▶ Your assignment:
What this exercise calls for is an exact copy of the data.

▶ Stored data:

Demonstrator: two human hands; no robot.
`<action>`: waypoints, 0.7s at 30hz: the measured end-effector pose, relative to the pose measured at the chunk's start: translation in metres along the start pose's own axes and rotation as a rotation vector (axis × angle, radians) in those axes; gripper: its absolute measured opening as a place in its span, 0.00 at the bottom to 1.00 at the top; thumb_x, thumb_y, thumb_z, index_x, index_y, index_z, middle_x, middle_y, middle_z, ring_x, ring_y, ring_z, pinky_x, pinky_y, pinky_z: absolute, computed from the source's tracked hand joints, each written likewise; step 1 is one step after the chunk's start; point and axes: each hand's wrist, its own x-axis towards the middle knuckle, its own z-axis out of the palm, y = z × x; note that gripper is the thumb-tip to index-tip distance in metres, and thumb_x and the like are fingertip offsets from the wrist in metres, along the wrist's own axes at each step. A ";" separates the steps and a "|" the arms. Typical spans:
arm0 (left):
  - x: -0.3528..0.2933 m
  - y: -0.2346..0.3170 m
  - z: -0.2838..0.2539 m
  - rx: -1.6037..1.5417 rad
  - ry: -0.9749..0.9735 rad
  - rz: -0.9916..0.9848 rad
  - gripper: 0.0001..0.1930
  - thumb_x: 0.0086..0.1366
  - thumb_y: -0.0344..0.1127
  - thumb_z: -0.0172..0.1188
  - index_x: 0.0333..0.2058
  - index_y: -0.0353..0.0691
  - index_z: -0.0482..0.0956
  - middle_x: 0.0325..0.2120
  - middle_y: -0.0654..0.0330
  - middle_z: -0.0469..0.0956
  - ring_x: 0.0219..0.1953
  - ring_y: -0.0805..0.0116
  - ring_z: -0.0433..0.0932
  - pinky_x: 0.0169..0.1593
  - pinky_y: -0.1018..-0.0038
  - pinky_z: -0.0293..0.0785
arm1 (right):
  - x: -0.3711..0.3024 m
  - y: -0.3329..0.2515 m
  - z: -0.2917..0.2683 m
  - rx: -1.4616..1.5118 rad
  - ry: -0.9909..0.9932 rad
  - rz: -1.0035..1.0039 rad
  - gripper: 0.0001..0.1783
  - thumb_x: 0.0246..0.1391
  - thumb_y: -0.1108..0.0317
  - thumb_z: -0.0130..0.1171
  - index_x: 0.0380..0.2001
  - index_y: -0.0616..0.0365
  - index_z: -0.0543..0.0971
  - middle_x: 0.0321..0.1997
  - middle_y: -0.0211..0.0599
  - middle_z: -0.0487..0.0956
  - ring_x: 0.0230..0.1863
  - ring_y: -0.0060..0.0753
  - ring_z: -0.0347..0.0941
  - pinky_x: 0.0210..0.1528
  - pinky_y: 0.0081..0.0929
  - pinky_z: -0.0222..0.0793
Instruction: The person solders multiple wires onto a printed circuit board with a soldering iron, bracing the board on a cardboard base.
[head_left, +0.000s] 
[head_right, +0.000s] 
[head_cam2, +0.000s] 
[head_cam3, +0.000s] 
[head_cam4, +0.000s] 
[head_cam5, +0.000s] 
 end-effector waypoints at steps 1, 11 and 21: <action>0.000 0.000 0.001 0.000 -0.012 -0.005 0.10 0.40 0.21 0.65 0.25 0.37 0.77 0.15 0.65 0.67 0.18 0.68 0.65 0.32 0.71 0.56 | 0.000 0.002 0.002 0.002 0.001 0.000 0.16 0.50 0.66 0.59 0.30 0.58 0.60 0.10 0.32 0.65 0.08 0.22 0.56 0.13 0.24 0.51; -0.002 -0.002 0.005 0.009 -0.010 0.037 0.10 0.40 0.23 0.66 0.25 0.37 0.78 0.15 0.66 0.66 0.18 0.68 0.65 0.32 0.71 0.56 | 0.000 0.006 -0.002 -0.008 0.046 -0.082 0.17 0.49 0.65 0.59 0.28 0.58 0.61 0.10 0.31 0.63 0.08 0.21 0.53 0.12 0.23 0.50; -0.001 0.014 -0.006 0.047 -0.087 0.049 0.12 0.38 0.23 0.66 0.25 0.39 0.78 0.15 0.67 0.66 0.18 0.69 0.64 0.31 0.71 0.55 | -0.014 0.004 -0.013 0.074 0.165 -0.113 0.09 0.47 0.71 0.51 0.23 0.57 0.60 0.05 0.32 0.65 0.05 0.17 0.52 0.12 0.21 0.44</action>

▶ Answer for the task:
Demonstrator: two human hands; no robot.
`<action>`: waypoints, 0.7s at 30hz: the measured end-effector pose, relative to the pose measured at the chunk's start: translation in metres along the start pose's own axes and rotation as a rotation vector (axis × angle, radians) in those axes; gripper: its absolute measured opening as a place in its span, 0.00 at the bottom to 1.00 at the top; thumb_x, thumb_y, thumb_z, index_x, index_y, index_z, middle_x, middle_y, middle_z, ring_x, ring_y, ring_z, pinky_x, pinky_y, pinky_z: absolute, computed from the source's tracked hand joints, each written likewise; step 1 is one step after the chunk's start; point and axes: each hand's wrist, its own x-axis towards the middle knuckle, its own z-axis out of the palm, y = z × x; note that gripper is the thumb-tip to index-tip distance in metres, and thumb_x and the like are fingertip offsets from the wrist in metres, along the wrist's own axes at each step. A ";" separates the steps and a "|" the arms. Typical spans:
arm0 (left):
  - x: -0.3528..0.2933 m
  - y: -0.2346..0.3170 m
  - z: -0.2838..0.2539 m
  - rx: -1.6037..1.5417 rad
  - ry: -0.9749..0.9735 rad
  - rz: -0.9916..0.9848 rad
  - gripper: 0.0001..0.1930
  - thumb_x: 0.0086..0.1366
  - thumb_y: -0.0344..0.1127
  - thumb_z: -0.0172..0.1188
  - index_x: 0.0333..0.2058
  - index_y: -0.0353..0.0691
  - index_z: -0.0482..0.0956
  - middle_x: 0.0325..0.2120
  - middle_y: -0.0654..0.0330
  - middle_z: -0.0469..0.0956
  - ring_x: 0.0219..0.1953
  - ring_y: -0.0805..0.0116
  - ring_z: -0.0433..0.0932
  - pinky_x: 0.0169..0.1593
  - pinky_y: -0.1018..-0.0038
  - pinky_z: -0.0293..0.0785
arm1 (right):
  - x: -0.3711..0.3024 m
  - y: -0.3329..0.2515 m
  - z: -0.2917..0.2683 m
  - rx: -1.4616..1.5118 rad
  - ry: -0.9909..0.9932 rad
  - rz: -1.0035..1.0039 rad
  - gripper: 0.0001..0.1783
  - thumb_x: 0.0246..0.1391
  - thumb_y: -0.1108..0.0317
  - thumb_z: -0.0130..0.1171
  - index_x: 0.0380..0.2001
  - index_y: -0.0616..0.0365
  - index_z: -0.0543..0.0971
  - middle_x: 0.0321..0.1997
  - middle_y: -0.0211..0.0599
  - middle_z: -0.0487..0.0956
  - ring_x: 0.0230..0.1863
  - ring_y: -0.0060..0.0753
  - ring_z: -0.0347..0.0941
  - pinky_x: 0.0210..0.1528
  - pinky_y: 0.0081..0.0929
  - pinky_z: -0.0222..0.0793
Instruction: The person solders multiple wires onto a printed circuit board with a soldering iron, bracing the board on a cardboard base.
[head_left, +0.000s] 
[head_right, +0.000s] 
[head_cam2, +0.000s] 
[head_cam3, +0.000s] 
[head_cam4, +0.000s] 
[head_cam5, +0.000s] 
 end-effector waypoints at steps 1, 11 and 21: <action>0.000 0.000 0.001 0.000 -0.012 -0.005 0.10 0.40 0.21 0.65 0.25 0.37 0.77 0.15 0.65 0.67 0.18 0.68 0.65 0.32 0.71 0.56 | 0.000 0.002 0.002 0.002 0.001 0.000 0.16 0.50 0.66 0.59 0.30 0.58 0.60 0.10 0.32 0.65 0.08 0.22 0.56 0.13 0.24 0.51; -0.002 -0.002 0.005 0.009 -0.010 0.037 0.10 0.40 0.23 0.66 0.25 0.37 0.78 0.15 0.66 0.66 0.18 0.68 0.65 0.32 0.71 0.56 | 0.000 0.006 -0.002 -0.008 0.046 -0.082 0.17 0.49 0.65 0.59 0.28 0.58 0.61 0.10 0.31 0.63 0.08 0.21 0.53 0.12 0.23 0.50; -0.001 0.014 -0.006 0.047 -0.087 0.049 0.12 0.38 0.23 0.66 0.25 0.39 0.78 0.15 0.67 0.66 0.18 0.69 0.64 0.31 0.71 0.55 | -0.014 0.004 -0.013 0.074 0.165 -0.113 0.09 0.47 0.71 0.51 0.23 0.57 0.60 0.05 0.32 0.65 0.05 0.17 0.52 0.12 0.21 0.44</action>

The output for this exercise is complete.